1. A turbocharger including variable nozzles for controlling the charging pressure in response to the movement of an adjusting lever, the adjusting lever being connected to be moved by a first actuating means which is connected to second actuating means arranged to move the first actuating means and also to move the adjusting lever whereby the adjusting lever may be moved selectively into a plurality of predetermined positions.

2. A turbocharger including variable nozzles for controlling the charging pressure in response to rotation of an adjusting lever, the adjusting lever being connected to be rotated by first actuating means comprising a first pis ton/cylinder unit having a first stroke, the first actuating means being connected to second actuating means comprising a second piston/ cylinder unit having a second stroke, the second actuating means being arranged to move the first actuating means in the direction of the first stroke by a stroke which differs from the first stroke whereby the adjusting lever may be selectively rotated into four predetermined positions.

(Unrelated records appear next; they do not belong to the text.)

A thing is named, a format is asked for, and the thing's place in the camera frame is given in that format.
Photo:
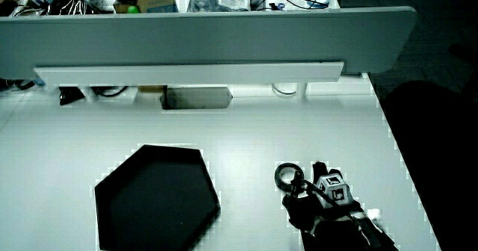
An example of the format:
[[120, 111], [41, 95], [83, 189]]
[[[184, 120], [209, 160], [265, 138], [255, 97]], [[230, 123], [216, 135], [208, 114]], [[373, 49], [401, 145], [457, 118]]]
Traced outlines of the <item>person's right hand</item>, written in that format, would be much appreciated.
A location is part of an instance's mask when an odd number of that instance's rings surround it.
[[285, 192], [282, 204], [290, 223], [309, 233], [321, 222], [348, 222], [361, 231], [363, 211], [353, 199], [341, 171], [329, 170], [321, 161], [315, 162], [312, 169], [310, 182], [297, 164], [283, 163], [276, 168], [274, 181]]

3. A turbocharger as claimed in claim 1 or claim 2 in which the first and second actuating means comprise pneumatic piston/cylinder units.

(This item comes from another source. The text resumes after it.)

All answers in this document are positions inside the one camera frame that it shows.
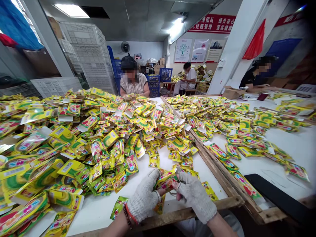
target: white gloved hand
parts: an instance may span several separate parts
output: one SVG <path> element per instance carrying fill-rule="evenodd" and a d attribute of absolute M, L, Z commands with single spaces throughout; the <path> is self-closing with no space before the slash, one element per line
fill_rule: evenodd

4. A turbocharger as claimed in any one of the preceding claims in which the first and second actuating means are connected by an L-shaped link mounted to rotate about a point positioned substantially at the junction of the two arms.

5. A turbocharger as claimed in claim 4 in which the ratio of the lengths of the two arms of the L-shaped links is substantially 1:2 and the first and second actuating means have the same stroke.

6. A turbocharger as claimed in any one of claims 1 to 3 in which the first and second actuating means are directly connected and have different strokes.

7. A turbocharger as claimed in claim 6 in which the ratio of the lengths of stroke of the first and second actuating means is 1:2.

8. A turbocharger substantially as specifically herein described with reference to Figs.

1 and 2 modified in accordance with Fig. 3.

9. In a control device for a variable capacity turbocharger having variable nozzles for controlling supercharging pressure in response to rotation of an adjusting lever, the improvement comprising a drive air cylinder with a predetermined stroke for causing rotation of said adjusting lever and an overall-drive air cylinder for causing said drive cylinder to shift at a stroke different from that of said drive air cylinder, whereby said adjusting lever is brought to and held at one of four stepped positions.